Work required:
Bring together all lines of the material below that contain the string "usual".

━━━ Given data ━━━

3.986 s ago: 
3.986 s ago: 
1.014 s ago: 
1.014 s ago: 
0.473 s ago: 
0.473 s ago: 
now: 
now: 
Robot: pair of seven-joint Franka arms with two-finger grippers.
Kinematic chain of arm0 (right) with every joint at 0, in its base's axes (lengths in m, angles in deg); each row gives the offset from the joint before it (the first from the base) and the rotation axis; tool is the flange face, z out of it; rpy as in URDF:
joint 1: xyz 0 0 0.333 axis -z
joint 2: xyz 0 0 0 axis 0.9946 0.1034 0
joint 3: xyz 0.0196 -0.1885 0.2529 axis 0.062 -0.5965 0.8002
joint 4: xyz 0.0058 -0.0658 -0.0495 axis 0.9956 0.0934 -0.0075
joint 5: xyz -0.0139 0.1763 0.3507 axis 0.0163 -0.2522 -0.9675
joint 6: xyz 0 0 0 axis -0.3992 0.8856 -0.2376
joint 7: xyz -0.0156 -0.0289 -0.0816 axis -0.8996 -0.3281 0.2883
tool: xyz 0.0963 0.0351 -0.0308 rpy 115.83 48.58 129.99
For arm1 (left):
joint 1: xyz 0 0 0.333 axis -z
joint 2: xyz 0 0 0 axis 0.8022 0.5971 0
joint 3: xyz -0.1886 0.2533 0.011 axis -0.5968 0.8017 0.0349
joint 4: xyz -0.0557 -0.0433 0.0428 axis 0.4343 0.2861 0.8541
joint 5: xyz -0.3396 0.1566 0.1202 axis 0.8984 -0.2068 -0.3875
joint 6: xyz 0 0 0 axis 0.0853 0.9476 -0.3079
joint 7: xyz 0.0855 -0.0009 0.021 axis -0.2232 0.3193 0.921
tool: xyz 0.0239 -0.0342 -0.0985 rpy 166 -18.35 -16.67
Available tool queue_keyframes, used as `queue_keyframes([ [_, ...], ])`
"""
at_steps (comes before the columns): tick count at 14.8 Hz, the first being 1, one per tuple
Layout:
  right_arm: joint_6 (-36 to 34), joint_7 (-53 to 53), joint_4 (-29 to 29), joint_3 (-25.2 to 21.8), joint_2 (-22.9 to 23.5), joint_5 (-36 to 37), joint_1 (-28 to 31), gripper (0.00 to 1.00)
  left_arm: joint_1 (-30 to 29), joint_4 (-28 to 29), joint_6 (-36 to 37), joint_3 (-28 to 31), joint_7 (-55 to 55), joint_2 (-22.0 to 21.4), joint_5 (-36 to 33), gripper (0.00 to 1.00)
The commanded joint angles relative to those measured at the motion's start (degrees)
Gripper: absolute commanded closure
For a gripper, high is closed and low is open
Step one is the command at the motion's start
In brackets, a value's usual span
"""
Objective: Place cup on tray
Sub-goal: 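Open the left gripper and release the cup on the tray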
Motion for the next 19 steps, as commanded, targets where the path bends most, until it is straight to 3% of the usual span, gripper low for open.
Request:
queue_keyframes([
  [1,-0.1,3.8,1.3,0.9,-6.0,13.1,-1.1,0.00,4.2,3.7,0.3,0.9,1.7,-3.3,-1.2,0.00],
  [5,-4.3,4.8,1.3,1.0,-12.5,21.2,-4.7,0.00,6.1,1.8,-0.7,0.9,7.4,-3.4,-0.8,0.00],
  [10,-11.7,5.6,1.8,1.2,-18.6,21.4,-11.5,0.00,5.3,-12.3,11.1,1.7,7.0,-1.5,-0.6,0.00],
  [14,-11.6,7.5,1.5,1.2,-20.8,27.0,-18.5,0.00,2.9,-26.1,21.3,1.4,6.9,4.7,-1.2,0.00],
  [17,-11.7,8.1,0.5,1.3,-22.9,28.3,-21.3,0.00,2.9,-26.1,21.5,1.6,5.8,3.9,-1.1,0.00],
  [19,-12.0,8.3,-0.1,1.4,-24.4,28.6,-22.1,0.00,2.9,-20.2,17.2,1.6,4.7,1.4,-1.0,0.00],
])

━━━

Answer for the task:
In brackets, a value's usual span
Motion for the next 19 steps, as commanded, targets where the path bends most, until it is straight to 3% of the usual span, gripper low for open.

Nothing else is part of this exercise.